Asynchronous InfluxDB V2 output #15621

LarsStegman · 2024-07-15T13:07:39Z

Use Case

We want to use Telegraf to parse a large binary package that comes in at 50Hz. The package contains about 34k data points. The problem in our case is that in the amount of time it takes to flush all the data from 1 package, another 150 packages have come in already. The machine that hosts Telegraf also runs the Influx instance, so there is little to no network delay. The machine has 32 cores, but only about 2 are being used at 100%. The others are twindling their thumbs.

What would be the best approach for fixing this. We see two ways forward for ourselves.

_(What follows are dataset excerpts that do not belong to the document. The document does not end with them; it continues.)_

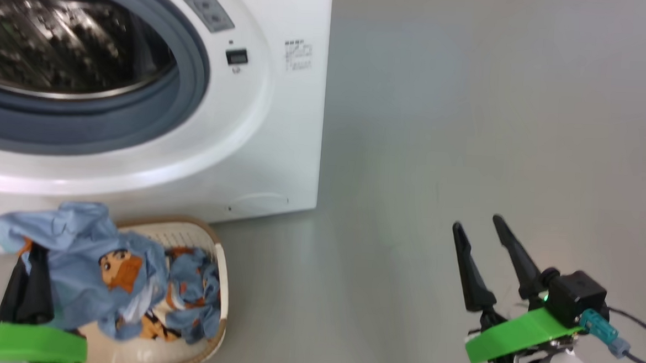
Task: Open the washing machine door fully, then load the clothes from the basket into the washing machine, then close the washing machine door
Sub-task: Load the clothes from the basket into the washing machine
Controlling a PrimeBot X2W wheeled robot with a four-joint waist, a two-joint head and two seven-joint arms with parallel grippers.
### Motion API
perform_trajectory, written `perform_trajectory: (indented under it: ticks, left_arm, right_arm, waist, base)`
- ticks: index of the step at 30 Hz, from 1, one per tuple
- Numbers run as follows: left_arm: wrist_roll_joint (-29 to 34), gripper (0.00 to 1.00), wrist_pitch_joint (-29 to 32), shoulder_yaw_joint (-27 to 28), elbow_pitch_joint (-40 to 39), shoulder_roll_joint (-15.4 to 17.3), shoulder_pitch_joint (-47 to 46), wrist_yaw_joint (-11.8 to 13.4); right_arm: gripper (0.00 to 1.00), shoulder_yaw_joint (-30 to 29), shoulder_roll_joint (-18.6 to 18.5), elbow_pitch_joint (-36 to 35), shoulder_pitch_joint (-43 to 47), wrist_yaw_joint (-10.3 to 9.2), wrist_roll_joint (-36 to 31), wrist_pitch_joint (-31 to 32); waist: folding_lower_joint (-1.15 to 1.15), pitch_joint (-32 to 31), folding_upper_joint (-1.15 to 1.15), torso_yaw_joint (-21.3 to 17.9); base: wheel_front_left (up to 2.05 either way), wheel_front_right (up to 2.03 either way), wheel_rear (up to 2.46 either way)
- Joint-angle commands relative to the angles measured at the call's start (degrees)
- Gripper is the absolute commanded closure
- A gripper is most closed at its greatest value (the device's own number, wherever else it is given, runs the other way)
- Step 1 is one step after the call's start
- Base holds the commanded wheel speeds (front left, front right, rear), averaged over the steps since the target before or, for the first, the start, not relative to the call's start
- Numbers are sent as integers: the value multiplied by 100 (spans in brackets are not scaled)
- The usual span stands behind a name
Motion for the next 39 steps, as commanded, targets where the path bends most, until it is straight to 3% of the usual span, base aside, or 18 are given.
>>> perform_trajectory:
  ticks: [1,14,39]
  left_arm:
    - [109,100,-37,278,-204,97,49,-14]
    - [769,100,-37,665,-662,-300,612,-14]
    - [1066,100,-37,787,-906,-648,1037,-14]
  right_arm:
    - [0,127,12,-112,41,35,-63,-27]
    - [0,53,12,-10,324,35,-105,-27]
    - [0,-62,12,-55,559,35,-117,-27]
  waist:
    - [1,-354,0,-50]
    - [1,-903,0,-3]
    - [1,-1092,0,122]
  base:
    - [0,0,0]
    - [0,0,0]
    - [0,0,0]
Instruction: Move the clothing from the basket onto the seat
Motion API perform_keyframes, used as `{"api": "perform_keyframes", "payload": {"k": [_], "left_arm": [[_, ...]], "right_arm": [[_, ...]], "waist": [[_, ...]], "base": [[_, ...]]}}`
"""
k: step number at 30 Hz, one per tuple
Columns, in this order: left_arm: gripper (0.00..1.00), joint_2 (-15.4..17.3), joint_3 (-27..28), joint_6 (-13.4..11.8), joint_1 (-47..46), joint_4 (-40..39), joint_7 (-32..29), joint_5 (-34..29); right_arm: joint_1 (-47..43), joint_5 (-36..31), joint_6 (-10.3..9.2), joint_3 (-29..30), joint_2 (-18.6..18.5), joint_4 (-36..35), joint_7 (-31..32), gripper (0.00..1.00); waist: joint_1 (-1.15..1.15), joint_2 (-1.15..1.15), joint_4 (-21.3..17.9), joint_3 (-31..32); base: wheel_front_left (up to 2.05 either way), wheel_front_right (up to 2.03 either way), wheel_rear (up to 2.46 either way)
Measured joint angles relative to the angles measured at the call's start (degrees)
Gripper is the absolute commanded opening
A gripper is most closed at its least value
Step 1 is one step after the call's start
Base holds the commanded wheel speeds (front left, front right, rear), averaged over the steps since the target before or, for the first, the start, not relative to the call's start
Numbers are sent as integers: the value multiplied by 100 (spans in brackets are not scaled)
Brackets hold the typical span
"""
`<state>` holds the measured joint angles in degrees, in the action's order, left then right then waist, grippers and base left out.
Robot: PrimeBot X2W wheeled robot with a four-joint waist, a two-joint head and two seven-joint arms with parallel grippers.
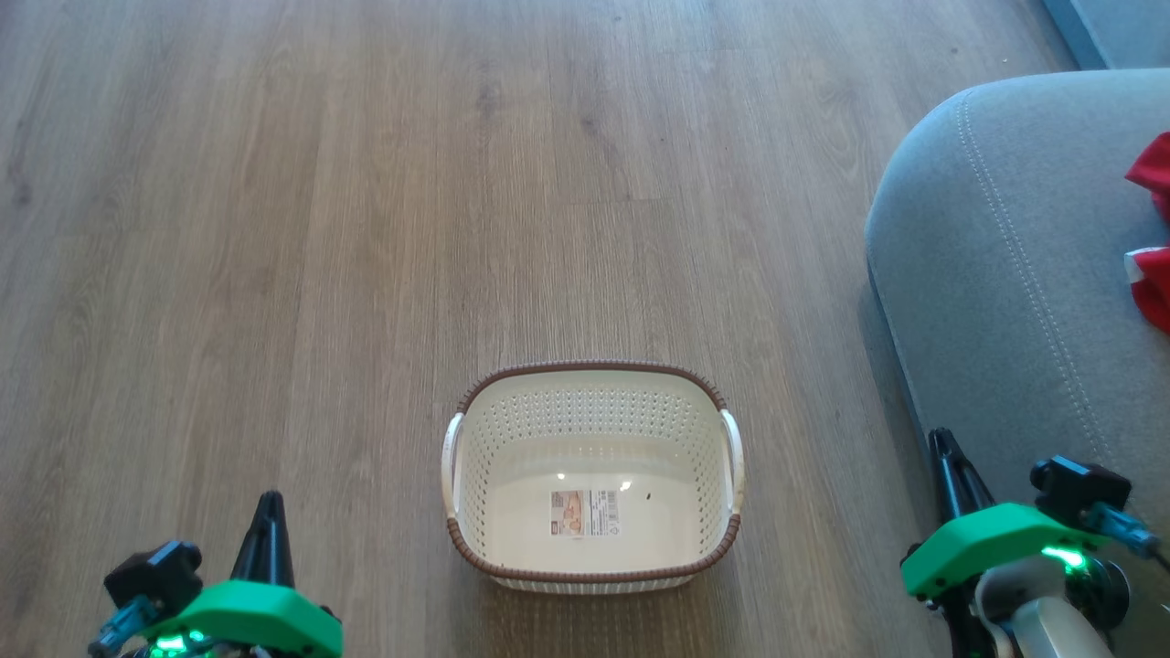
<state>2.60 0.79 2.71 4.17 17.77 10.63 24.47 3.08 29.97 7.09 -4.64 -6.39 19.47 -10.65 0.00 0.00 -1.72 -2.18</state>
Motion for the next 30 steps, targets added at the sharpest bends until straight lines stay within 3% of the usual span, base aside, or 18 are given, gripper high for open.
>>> {"api": "perform_keyframes", "payload": {"k": [30], "left_arm": [[0,-1,118,133,-221,-38,-511,2025]], "right_arm": [[1,1873,-1,342,80,-100,501,0]], "waist": [[0,0,52,61]], "base": [[0,0,0]]}}
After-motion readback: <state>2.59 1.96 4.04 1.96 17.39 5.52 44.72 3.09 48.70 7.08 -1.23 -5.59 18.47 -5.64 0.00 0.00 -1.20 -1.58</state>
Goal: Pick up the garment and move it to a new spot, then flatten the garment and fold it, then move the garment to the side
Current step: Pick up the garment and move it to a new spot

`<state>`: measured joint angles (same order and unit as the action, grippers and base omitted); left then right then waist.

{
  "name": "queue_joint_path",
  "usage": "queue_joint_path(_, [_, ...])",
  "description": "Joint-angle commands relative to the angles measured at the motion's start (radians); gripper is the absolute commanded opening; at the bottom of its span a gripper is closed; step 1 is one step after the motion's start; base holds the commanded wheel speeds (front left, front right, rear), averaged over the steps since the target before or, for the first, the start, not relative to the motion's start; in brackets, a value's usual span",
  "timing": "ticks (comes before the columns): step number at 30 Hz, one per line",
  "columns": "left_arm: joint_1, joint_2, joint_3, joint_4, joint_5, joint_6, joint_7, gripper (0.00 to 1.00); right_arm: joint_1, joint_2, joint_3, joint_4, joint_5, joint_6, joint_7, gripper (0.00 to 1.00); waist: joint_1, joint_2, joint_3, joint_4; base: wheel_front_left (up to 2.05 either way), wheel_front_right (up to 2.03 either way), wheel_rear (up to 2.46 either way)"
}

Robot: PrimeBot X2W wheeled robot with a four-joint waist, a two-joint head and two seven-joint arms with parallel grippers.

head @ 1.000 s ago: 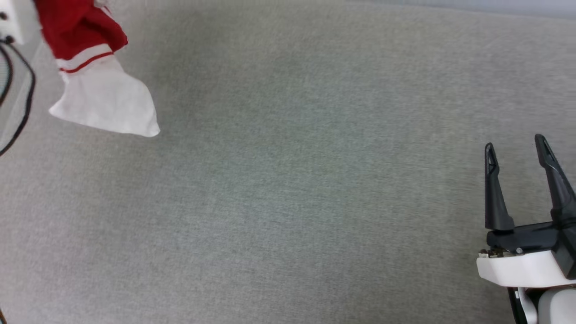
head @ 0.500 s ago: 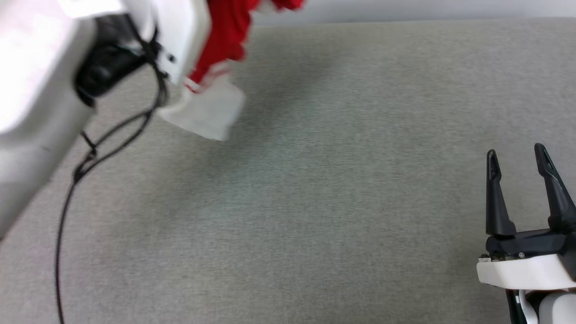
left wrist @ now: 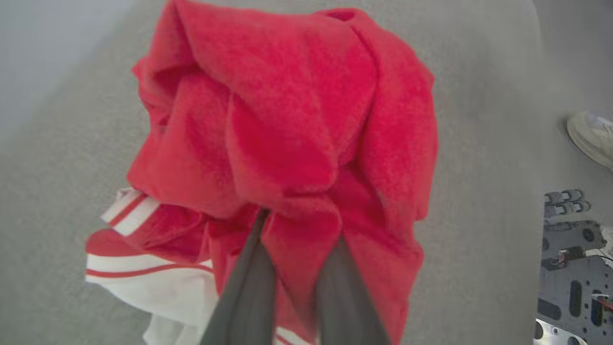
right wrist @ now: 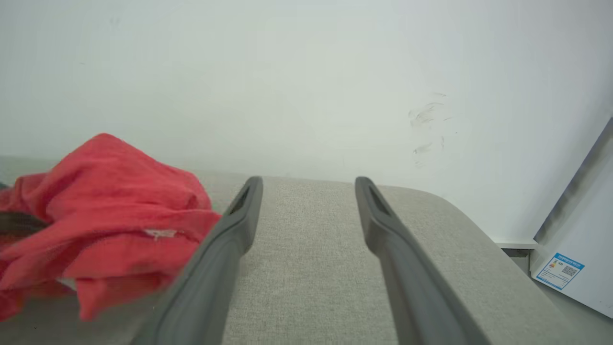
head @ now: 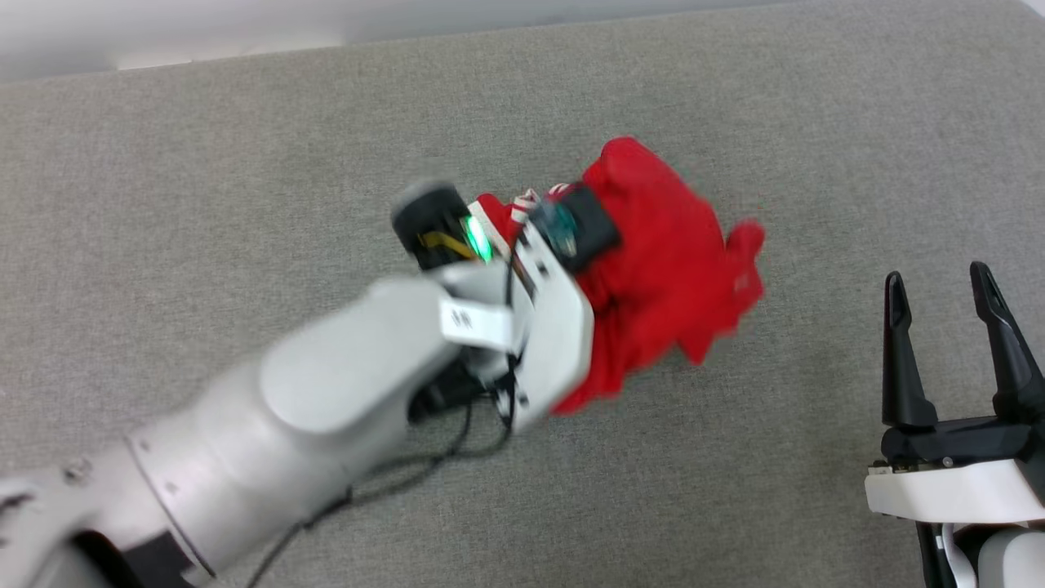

Create a custom logging program and do not use Telegraf.
Create a new Influx output plugin/extend the existing Influx output plugin to allow multithreaded writing. The only issue we see with this, is that the Write function will be called synchronously. We would need to immediately return while the results are still being written to the database async. This means, we cannot return an error anymore should the writing fail. In our case, this is not too big of an issue, but in general this is bad.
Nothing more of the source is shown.